If \(x,y,z\) are in A.P. with common difference \(d\) and the rank of the matrix \[ \begin{pmatrix} 4 & 5 & x \\ 5 & 6 & y\\ 6 & k & z \end{pmatrix} \] is \(2\), then the values of \(k,d\) are:

• A. \(6,\; \dfrac{x}{2}\)
• B. \(5,\; x\)
• C. any arbitrary,\; \(x\)
• D. \(7,\) any arbitrary

Hint:

For a \(3\times3\) matrix:
Rank \(=3 \Rightarrow \det \neq 0\)
Rank \(=2 \Rightarrow \det = 0\) (but rows/columns not all proportional) Always convert sequences into algebraic form before evaluating determinants.

Answer 1

The Correct Option is D

Step 1: Express \(y\) and \(z\) using A.P. property.

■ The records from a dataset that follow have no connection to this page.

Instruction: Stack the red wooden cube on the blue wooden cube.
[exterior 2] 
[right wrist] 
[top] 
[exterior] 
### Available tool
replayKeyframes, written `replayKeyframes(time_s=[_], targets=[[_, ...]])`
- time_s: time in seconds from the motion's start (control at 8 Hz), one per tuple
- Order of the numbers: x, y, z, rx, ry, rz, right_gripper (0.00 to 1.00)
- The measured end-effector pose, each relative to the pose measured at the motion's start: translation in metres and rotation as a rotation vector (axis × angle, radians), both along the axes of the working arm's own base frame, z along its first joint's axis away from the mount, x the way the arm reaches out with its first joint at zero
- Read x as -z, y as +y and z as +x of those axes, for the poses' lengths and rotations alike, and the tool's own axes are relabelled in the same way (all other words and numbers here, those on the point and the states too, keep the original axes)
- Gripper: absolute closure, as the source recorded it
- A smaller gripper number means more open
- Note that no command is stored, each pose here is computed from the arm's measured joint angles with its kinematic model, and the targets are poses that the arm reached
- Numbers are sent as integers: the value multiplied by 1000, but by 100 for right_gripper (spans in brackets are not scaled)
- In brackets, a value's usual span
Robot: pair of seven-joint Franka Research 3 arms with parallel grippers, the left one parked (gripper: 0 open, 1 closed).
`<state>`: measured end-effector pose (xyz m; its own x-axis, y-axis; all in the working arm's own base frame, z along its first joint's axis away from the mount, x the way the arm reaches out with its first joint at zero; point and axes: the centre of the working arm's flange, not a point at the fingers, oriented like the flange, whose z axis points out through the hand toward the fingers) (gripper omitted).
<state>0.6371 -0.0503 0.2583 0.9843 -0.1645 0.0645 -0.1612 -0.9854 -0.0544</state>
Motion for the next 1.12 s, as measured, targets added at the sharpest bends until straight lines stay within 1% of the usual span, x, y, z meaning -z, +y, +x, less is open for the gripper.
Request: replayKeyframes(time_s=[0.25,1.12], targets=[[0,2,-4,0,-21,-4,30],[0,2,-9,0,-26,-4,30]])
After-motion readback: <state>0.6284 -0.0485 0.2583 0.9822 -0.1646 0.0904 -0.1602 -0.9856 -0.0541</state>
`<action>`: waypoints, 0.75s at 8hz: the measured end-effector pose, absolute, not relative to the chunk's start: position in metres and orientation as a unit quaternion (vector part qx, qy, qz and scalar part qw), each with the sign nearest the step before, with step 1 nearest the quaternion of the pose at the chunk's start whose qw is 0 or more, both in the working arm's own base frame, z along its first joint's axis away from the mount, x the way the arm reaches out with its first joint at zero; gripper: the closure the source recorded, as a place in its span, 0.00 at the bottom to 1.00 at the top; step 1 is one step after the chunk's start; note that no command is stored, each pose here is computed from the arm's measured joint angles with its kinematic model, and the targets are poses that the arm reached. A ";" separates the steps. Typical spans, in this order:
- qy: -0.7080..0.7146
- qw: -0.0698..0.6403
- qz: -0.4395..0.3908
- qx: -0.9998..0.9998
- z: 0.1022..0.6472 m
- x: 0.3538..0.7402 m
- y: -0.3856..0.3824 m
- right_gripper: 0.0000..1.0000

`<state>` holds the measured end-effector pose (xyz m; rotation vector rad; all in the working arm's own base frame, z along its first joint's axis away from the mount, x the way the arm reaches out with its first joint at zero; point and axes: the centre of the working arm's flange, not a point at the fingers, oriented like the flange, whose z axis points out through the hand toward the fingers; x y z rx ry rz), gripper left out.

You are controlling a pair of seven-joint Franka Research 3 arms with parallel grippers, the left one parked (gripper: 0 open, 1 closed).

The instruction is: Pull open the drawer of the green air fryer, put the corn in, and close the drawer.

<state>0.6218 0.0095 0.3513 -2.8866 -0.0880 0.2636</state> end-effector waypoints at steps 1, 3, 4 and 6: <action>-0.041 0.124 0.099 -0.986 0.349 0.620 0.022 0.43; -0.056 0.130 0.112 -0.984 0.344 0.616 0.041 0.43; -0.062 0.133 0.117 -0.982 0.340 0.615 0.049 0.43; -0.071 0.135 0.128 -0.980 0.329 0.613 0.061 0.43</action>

Since \(x,y,z\) are in A.P. with common difference \(d\), \[ y = x + d,\qquad z = x + 2d \]
Step 2: Use the condition for rank \(=2\). For a \(3\times 3\) matrix to have rank \(2\), \[ \det = 0 \] (but not all rows are proportional).
Step 3: Evaluate the determinant. \[ \begin{vmatrix} 4 & 5 & x\\ 5 & 6 & x+d\\ 6 & k & x+2d \end{vmatrix} \] Expanding along the first row: \[ = 4[6(x+2d)-k(x+d)] -5[5(x+2d)-6(x+d)] +x[5k-36] \] Simplifying, \[ = (k-7)(x-4d) \]
Step 4: Apply determinant condition. \[ (k-7)(x-4d)=0 \] This gives: \[ k=7 \quad \text{or} \quad x=4d \]
Step 5: Interpret the options. From the given choices, the valid and general solution is: \[ k=7,\quad d \text{ arbitrary} \]
Hence, the correct answer is \(\boxed{(D)\; 7,\text{ any arbitrary}\).}